Origine et transmission de la fièvre du Nil
La fièvre du Nil est causée par le virus du Nil occidental (West Nile virus), un flavivirus principalement transmis par les piqûres de moustiques du genre Culex. Les oiseaux sauvages sont les réservoirs naturels du virus. Les humains et les chevaux sont des hôtes accidentels. La transmission interhumaine est rare, mais possible par transfusion sanguine, greffe d’organe ou de la mère à l’enfant pendant la grossesse.

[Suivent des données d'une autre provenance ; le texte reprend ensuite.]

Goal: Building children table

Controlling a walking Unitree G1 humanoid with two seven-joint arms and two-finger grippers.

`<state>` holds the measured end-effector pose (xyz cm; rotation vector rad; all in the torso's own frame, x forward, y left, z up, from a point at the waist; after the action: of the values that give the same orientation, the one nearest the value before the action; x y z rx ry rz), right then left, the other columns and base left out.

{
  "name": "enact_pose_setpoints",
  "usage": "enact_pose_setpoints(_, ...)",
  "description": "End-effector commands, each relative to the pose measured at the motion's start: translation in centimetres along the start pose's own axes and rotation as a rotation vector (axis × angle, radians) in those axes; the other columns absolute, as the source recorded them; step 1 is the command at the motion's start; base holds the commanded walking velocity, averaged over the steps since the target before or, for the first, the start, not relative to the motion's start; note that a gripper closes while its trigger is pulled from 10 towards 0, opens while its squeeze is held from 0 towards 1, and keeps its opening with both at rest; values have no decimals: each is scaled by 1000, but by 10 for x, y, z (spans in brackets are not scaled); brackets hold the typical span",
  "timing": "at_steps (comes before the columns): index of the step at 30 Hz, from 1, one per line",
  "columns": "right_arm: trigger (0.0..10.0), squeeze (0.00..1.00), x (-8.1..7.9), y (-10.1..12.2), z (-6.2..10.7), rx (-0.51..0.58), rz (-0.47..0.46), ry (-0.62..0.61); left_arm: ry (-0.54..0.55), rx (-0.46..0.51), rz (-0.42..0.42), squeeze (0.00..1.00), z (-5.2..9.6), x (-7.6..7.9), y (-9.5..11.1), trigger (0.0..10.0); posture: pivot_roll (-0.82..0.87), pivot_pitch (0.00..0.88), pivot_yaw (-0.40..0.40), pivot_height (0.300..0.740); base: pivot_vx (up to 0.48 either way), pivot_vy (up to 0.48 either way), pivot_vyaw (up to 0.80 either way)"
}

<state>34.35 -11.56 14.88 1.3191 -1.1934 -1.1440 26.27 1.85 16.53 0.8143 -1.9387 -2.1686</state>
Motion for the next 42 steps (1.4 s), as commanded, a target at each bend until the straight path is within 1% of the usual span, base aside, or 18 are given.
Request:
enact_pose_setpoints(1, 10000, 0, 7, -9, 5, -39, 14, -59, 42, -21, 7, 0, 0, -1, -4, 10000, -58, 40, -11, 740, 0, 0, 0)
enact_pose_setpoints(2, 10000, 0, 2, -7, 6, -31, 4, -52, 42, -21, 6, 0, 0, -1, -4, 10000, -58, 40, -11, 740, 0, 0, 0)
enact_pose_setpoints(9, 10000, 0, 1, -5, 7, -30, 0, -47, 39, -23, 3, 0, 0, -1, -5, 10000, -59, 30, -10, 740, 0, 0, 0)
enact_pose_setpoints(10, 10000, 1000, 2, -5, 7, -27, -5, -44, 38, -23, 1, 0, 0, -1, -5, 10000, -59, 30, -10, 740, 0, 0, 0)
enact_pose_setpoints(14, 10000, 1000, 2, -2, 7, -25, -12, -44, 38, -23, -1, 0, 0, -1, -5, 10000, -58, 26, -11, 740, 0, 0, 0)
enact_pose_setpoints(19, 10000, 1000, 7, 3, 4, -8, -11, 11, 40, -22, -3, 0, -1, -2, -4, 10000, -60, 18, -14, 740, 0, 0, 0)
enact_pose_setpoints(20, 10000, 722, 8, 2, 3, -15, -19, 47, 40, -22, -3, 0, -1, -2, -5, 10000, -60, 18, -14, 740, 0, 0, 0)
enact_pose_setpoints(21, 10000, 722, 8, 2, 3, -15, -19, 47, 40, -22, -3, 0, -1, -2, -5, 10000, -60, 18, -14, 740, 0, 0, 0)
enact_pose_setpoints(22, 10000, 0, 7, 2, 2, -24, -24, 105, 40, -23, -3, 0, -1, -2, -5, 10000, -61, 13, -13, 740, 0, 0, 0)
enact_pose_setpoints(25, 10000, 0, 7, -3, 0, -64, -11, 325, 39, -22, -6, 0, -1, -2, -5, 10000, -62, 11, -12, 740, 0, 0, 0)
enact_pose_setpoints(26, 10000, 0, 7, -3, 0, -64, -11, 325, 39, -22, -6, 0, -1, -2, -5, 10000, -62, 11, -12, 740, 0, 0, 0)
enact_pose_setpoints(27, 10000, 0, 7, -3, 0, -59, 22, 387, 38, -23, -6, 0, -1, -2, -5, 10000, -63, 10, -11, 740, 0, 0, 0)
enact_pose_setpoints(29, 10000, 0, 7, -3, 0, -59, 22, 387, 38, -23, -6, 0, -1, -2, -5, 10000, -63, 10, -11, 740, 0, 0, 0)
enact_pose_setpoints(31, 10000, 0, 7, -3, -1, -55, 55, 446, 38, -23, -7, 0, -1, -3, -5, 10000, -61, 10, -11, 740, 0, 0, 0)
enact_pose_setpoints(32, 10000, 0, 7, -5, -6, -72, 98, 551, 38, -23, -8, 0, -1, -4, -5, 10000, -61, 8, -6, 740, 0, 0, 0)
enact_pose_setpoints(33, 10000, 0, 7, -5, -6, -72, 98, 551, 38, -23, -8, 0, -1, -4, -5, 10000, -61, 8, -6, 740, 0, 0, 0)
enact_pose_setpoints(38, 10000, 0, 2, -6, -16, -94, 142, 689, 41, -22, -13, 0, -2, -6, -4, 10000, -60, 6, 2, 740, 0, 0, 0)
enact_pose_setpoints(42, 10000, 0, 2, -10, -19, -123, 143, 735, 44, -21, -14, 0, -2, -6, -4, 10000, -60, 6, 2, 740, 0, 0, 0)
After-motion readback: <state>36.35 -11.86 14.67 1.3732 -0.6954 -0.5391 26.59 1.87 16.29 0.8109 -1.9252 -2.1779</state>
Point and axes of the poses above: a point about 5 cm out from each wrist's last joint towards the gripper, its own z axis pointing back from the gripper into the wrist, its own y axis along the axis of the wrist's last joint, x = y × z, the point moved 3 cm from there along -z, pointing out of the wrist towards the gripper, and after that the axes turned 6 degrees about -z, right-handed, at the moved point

Symptômes et complications : démystification
Environ 80 % des infections sont asymptomatiques. Les symptômes bénins incluent fièvre, maux de tête, douleurs musculaires et éruptions cutanées. Moins de 1 % des cas développent une forme neuro-invasive (méningite, encéphalite, paralysie flasque aiguë). Les facteurs de risque de complications sont l’âge avancé et l’immunodépression. Il n’existe pas de traitement antiviral spécifique, seulement des soins de soutien.
Analyse des idées reçues : vrai ou faux ?
- Idée reçue : La fièvre du Nil est contagieuse entre humains. Vrai ou faux ? Faux. La transmission directe est exceptionnelle.
- Idée reçue : On peut attraper le virus en mangeant des oiseaux infectés. Vrai ou faux ? Faux. La cuisson tue le virus.
- Idée reçue : Il existe un vaccin pour les humains. Vrai ou faux ? Faux. Aucun vaccin humain n’est approuvé.
Sources et données officielles
Selon l’OMS et les CDC, la fièvre du Nil est endémique en Afrique, en Europe, au Moyen-Orient, en Asie et en Amérique du Nord. En France métropolitaine, des cas autochtones sont signalés depuis 2003, principalement dans le Sud. La surveillance est assurée par Santé publique France via le réseau de laboratoires.